» Work required
Copy out all of the data below exactly, so that no word differs from the original.

══ Information supplied

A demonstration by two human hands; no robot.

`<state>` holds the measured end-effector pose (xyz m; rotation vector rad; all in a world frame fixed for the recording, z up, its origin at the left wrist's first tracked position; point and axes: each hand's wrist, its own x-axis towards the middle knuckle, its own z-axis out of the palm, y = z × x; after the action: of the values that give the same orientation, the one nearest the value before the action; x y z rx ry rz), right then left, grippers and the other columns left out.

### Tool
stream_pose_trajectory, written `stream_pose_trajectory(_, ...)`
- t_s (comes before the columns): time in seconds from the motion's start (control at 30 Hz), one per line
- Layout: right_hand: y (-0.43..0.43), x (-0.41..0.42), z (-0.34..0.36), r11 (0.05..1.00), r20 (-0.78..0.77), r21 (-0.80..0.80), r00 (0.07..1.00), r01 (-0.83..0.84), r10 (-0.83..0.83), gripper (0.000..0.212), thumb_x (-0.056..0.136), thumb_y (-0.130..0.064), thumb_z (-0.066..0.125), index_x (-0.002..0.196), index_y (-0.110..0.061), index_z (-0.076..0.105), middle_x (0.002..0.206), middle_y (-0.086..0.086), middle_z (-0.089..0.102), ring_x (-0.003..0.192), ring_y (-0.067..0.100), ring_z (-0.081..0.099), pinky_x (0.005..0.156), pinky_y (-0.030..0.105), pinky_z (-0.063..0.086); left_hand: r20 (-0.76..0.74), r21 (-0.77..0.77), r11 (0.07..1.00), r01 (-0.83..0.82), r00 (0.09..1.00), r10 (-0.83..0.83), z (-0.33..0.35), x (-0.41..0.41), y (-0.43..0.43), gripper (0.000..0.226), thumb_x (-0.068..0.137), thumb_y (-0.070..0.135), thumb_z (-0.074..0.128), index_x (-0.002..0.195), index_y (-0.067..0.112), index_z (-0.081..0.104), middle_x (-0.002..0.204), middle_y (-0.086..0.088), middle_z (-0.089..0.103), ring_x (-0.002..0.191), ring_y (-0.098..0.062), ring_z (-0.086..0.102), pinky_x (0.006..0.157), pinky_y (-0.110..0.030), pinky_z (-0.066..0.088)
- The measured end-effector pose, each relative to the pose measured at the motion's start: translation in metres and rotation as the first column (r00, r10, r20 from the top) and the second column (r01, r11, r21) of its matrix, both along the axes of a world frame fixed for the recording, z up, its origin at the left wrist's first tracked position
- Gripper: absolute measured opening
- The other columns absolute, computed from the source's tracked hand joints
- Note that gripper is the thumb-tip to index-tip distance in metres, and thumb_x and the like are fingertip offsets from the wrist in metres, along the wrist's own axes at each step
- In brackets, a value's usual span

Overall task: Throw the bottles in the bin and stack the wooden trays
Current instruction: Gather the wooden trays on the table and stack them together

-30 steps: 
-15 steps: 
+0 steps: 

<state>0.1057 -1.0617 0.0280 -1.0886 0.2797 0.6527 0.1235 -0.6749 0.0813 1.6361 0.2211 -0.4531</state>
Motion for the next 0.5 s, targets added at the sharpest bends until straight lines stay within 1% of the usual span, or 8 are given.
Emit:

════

» Solution to the problem
A demonstration by two human hands; no robot.

`<state>` holds the measured end-effector pose (xyz m; rotation vector rad; all in a world frame fixed for the recording, z up, its origin at the left wrist's first tracked position; point and axes: each hand's wrist, its own x-axis towards the middle knuckle, its own z-axis out of the palm, y = z × x; after the action: of the values that give the same orientation, the one nearest the value before the action; x y z rx ry rz), right then left, grippers and the other columns left out.

### Tool
stream_pose_trajectory, written `stream_pose_trajectory(_, ...)`
- t_s (comes before the columns): time in seconds from the motion's start (control at 30 Hz), one per line
- Layout: right_hand: y (-0.43..0.43), x (-0.41..0.42), z (-0.34..0.36), r11 (0.05..1.00), r20 (-0.78..0.77), r21 (-0.80..0.80), r00 (0.07..1.00), r01 (-0.83..0.84), r10 (-0.83..0.83), gripper (0.000..0.212), thumb_x (-0.056..0.136), thumb_y (-0.130..0.064), thumb_z (-0.066..0.125), index_x (-0.002..0.196), index_y (-0.110..0.061), index_z (-0.076..0.105), middle_x (0.002..0.206), middle_y (-0.086..0.086), middle_z (-0.089..0.102), ring_x (-0.003..0.192), ring_y (-0.067..0.100), ring_z (-0.081..0.099), pinky_x (0.005..0.156), pinky_y (-0.030..0.105), pinky_z (-0.063..0.086); left_hand: r20 (-0.76..0.74), r21 (-0.77..0.77), r11 (0.07..1.00), r01 (-0.83..0.82), r00 (0.09..1.00), r10 (-0.83..0.83), z (-0.33..0.35), x (-0.41..0.41), y (-0.43..0.43), gripper (0.000..0.226), thumb_x (-0.068..0.137), thumb_y (-0.070..0.135), thumb_z (-0.074..0.128), index_x (-0.002..0.195), index_y (-0.067..0.112), index_z (-0.081..0.104), middle_x (-0.002..0.204), middle_y (-0.086..0.088), middle_z (-0.089..0.103), ring_x (-0.002..0.191), ring_y (-0.098..0.062), ring_z (-0.086..0.102), pinky_x (0.006..0.157), pinky_y (-0.110..0.030), pinky_z (-0.066..0.088)
- The measured end-effector pose, each relative to the pose measured at the motion's start: translation in metres and rotation as the first column (r00, r10, r20 from the top) and the second column (r01, r11, r21) of its matrix, both along the axes of a world frame fixed for the recording, z up, its origin at the left wrist's first tracked position
- Gripper: absolute measured opening
- The other columns absolute, computed from the source's tracked hand joints
- Note that gripper is the thumb-tip to index-tip distance in metres, and thumb_x and the like are fingertip offsets from the wrist in metres, along the wrist's own axes at each step
- In brackets, a value's usual span

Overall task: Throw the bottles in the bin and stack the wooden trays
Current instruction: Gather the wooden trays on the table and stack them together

-30 steps: 
-15 steps: 
+0 steps: 

<state>0.1057 -1.0617 0.0280 -1.0886 0.2797 0.6527 0.1235 -0.6749 0.0813 1.6361 0.2211 -0.4531</state>
Motion for the next 0.5 s, targets added at the sharpest bends until straight lines stay within 1% of the usual span, or 8 are given.
Emit:

The answer is complete, and the exercise is done.